* YOUR GOAL:
Only the lines from the top of the following listing through the line with "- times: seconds" belong in your answer, exactly as written.
== LISTED ENTRIES
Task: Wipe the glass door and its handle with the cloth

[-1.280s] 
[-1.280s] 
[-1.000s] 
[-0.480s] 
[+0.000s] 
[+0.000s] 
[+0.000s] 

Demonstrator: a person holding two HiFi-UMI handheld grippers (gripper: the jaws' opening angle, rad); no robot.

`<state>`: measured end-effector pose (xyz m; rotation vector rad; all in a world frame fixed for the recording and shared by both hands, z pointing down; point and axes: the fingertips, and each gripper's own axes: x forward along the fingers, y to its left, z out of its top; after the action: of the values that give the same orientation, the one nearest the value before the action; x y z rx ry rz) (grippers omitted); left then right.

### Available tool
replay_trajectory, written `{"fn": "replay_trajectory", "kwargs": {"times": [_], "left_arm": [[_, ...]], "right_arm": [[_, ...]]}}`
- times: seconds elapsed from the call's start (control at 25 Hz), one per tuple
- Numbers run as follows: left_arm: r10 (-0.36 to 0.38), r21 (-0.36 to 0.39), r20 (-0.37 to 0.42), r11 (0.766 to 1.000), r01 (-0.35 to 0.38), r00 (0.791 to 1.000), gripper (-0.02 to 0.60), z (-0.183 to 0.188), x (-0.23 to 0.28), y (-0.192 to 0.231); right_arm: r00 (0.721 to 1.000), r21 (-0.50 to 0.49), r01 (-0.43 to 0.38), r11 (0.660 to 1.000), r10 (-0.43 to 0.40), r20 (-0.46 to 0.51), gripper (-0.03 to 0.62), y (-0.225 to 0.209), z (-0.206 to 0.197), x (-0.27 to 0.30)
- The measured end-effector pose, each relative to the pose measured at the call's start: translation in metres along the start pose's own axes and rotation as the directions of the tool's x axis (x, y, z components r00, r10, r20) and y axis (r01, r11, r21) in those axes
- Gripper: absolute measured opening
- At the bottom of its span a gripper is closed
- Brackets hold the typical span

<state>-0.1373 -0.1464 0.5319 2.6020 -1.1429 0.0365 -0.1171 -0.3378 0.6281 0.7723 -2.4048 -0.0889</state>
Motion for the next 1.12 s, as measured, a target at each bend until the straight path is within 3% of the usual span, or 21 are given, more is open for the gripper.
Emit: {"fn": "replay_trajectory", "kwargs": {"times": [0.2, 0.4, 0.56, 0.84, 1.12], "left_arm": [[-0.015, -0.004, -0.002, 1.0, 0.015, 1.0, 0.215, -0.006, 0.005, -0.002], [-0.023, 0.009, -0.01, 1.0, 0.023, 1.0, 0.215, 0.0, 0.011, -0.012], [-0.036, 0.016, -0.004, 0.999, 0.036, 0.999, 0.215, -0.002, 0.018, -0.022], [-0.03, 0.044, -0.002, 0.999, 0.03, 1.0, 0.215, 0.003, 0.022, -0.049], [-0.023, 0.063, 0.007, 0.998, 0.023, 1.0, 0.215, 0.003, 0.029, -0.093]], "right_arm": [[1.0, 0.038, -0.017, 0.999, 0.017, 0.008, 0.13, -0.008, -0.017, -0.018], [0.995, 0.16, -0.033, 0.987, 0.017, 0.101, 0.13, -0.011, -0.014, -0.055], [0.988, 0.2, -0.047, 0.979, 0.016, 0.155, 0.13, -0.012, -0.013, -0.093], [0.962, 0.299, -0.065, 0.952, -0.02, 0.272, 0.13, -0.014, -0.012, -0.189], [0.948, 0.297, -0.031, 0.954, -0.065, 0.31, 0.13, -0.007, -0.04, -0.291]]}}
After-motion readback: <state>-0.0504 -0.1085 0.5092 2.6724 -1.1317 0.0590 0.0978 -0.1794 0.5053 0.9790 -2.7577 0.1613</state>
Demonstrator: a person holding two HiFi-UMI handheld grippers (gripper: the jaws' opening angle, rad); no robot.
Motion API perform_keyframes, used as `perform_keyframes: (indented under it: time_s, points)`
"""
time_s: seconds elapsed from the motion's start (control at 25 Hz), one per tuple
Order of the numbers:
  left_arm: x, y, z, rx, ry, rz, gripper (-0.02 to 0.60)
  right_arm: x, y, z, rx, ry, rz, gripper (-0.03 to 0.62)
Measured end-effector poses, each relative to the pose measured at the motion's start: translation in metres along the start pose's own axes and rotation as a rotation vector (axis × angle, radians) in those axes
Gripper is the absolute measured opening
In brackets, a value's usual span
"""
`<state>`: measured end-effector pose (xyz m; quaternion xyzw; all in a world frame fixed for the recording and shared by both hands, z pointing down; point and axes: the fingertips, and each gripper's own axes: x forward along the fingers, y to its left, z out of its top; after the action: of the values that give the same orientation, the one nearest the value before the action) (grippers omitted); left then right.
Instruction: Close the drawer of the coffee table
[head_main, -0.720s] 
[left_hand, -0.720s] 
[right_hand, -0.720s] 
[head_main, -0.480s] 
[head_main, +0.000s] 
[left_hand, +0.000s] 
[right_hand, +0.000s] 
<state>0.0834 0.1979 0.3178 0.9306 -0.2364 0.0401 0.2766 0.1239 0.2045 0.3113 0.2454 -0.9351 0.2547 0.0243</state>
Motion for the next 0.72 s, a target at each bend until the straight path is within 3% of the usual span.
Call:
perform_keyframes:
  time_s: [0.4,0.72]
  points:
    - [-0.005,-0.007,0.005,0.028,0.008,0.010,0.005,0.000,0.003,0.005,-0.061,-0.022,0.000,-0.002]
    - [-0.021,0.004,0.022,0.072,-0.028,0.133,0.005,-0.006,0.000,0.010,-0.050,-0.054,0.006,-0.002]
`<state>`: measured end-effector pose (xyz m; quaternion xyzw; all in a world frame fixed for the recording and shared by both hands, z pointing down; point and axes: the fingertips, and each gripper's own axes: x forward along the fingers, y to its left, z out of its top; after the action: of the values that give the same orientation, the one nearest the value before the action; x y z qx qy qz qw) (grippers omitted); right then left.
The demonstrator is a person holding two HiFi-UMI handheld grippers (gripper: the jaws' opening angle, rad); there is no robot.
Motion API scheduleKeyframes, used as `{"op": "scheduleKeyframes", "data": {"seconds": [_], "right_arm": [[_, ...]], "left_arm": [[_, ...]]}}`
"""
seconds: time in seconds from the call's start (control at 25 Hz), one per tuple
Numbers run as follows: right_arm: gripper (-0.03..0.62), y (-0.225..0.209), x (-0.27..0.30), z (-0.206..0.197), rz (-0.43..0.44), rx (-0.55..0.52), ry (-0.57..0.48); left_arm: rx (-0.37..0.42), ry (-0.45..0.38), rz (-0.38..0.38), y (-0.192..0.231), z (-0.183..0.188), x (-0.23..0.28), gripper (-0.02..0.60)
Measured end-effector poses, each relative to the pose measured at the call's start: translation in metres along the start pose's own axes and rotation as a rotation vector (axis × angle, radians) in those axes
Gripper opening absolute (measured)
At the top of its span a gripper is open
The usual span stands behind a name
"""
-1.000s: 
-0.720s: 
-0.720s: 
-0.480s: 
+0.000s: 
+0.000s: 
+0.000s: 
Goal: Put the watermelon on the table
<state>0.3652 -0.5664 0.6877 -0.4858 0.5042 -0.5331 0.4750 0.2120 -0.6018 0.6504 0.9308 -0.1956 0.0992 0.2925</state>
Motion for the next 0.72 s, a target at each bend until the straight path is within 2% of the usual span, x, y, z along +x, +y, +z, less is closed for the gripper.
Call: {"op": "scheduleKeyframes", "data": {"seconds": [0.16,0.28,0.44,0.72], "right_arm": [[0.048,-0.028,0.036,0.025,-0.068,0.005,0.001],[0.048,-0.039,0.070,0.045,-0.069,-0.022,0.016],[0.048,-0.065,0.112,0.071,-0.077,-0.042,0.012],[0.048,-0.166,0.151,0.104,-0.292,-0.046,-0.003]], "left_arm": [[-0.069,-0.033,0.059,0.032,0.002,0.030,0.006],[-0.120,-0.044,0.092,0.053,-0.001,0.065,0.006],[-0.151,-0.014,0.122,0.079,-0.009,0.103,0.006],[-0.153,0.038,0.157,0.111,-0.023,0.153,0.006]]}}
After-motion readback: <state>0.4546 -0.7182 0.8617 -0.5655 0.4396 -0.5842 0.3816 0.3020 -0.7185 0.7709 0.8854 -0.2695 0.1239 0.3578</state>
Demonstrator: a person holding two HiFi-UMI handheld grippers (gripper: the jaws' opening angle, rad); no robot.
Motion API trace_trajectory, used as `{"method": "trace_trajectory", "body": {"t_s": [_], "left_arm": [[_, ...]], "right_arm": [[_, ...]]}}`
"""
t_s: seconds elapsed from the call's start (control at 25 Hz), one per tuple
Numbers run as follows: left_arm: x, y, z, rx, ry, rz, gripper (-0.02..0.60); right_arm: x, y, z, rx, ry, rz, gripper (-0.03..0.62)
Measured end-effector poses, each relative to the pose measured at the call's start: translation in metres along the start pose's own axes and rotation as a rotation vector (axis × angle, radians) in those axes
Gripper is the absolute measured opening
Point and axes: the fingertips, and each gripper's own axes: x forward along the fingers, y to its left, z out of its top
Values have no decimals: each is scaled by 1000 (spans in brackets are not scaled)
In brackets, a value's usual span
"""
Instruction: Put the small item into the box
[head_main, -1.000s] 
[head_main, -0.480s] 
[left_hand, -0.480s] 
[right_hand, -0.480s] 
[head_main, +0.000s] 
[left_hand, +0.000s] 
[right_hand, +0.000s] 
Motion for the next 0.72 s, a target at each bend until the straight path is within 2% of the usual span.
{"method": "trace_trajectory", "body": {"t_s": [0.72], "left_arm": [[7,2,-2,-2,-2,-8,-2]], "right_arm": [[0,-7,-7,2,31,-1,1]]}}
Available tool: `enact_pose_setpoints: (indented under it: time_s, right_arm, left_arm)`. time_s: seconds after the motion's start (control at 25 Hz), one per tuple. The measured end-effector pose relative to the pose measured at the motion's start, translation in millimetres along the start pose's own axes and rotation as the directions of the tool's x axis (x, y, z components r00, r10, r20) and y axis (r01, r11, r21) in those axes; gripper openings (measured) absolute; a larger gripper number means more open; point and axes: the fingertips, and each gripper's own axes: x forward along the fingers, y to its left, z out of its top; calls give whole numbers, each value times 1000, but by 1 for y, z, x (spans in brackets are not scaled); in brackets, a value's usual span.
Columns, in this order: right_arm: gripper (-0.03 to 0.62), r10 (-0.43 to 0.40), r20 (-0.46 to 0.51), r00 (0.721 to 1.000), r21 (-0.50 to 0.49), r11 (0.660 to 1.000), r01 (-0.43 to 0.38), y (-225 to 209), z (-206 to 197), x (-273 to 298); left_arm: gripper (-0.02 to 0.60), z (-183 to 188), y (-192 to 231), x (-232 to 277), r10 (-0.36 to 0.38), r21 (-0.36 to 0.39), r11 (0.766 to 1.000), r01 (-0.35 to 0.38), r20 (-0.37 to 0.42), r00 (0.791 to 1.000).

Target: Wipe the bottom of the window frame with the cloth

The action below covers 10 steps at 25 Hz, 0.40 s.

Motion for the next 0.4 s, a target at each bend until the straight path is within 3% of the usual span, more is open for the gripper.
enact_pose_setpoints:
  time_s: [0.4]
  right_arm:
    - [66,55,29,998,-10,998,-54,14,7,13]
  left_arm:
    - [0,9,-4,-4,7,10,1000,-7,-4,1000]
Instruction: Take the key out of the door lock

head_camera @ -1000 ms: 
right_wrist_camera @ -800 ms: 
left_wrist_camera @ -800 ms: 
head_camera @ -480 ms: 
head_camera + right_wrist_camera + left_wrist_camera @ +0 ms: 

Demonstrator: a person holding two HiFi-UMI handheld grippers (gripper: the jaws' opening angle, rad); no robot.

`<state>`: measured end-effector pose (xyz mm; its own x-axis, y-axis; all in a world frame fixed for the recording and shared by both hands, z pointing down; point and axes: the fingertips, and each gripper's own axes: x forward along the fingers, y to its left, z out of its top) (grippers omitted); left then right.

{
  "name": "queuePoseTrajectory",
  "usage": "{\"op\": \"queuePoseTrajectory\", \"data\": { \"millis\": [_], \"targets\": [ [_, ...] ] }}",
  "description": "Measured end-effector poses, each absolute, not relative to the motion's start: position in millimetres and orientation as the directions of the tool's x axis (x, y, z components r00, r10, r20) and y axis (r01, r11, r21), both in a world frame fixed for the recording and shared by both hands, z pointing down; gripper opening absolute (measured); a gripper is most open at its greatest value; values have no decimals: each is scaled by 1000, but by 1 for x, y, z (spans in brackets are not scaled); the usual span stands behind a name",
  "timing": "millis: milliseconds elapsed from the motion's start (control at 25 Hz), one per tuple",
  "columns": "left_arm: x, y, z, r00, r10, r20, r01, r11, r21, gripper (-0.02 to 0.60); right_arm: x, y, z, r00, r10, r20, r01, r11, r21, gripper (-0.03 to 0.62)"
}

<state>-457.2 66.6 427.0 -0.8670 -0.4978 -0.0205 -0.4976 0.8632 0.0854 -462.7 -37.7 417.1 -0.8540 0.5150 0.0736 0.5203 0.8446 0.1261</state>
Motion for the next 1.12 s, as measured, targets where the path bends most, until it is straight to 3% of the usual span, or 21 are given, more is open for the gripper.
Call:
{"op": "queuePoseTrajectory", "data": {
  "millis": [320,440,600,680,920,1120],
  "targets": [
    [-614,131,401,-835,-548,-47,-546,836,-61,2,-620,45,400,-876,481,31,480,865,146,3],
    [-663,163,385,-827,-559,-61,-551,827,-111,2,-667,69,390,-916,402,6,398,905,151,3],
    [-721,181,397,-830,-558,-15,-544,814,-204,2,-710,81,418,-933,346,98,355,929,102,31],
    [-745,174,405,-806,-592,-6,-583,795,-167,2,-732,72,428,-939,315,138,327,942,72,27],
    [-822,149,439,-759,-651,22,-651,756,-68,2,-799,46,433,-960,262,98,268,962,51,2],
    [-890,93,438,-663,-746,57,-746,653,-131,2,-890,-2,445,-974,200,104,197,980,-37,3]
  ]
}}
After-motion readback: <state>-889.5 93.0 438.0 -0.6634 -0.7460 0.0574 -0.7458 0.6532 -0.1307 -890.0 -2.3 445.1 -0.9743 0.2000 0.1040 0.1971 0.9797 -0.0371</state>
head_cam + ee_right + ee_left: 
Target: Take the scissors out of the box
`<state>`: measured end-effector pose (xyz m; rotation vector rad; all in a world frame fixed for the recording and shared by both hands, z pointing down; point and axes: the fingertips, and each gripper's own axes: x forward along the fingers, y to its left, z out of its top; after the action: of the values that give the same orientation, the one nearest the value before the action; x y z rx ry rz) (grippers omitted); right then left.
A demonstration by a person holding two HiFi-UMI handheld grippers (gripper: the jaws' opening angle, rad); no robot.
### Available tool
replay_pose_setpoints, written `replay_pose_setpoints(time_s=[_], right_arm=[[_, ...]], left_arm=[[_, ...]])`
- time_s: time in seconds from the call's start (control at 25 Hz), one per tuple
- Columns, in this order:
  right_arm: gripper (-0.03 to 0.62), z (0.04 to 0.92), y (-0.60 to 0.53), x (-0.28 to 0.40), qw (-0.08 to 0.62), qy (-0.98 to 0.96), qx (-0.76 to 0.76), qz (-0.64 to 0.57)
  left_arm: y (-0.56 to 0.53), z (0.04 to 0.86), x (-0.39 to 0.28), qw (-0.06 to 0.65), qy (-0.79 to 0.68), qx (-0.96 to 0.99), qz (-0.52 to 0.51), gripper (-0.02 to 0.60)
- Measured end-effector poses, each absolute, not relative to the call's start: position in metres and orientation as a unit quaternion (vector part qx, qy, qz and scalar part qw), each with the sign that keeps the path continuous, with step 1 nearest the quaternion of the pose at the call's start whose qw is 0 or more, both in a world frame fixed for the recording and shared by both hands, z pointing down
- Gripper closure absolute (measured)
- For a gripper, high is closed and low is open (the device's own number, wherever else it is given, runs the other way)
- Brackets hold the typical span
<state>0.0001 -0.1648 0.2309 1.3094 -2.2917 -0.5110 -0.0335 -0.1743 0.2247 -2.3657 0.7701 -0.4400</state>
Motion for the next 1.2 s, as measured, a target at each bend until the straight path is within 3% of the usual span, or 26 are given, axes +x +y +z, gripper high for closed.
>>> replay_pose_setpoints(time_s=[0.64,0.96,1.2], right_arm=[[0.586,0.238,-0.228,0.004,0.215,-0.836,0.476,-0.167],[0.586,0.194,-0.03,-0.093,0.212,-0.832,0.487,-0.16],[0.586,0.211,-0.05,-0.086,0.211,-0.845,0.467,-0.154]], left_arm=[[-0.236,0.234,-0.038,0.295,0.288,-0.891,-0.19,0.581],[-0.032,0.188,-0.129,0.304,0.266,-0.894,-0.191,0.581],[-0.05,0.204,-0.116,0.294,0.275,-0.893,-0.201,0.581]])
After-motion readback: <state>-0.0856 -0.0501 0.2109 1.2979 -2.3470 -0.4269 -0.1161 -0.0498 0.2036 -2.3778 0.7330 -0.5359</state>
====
* WRITTEN ANSWER:
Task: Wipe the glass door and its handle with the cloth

[-1.280s] 
[-1.280s] 
[-1.000s] 
[-0.480s] 
[+0.000s] 
[+0.000s] 
[+0.000s] 

Demonstrator: a person holding two HiFi-UMI handheld grippers (gripper: the jaws' opening angle, rad); no robot.

`<state>`: measured end-effector pose (xyz m; rotation vector rad; all in a world frame fixed for the recording and shared by both hands, z pointing down; point and axes: the fingertips, and each gripper's own axes: x forward along the fingers, y to its left, z out of its top; after the action: of the values that give the same orientation, the one nearest the value before the action; x y z rx ry rz) (grippers omitted); left then right.

### Available tool
replay_trajectory, written `{"fn": "replay_trajectory", "kwargs": {"times": [_], "left_arm": [[_, ...]], "right_arm": [[_, ...]]}}`
- times: seconds elapsed from the call's start (control at 25 Hz), one per tuple

No further output is expected for this exercise.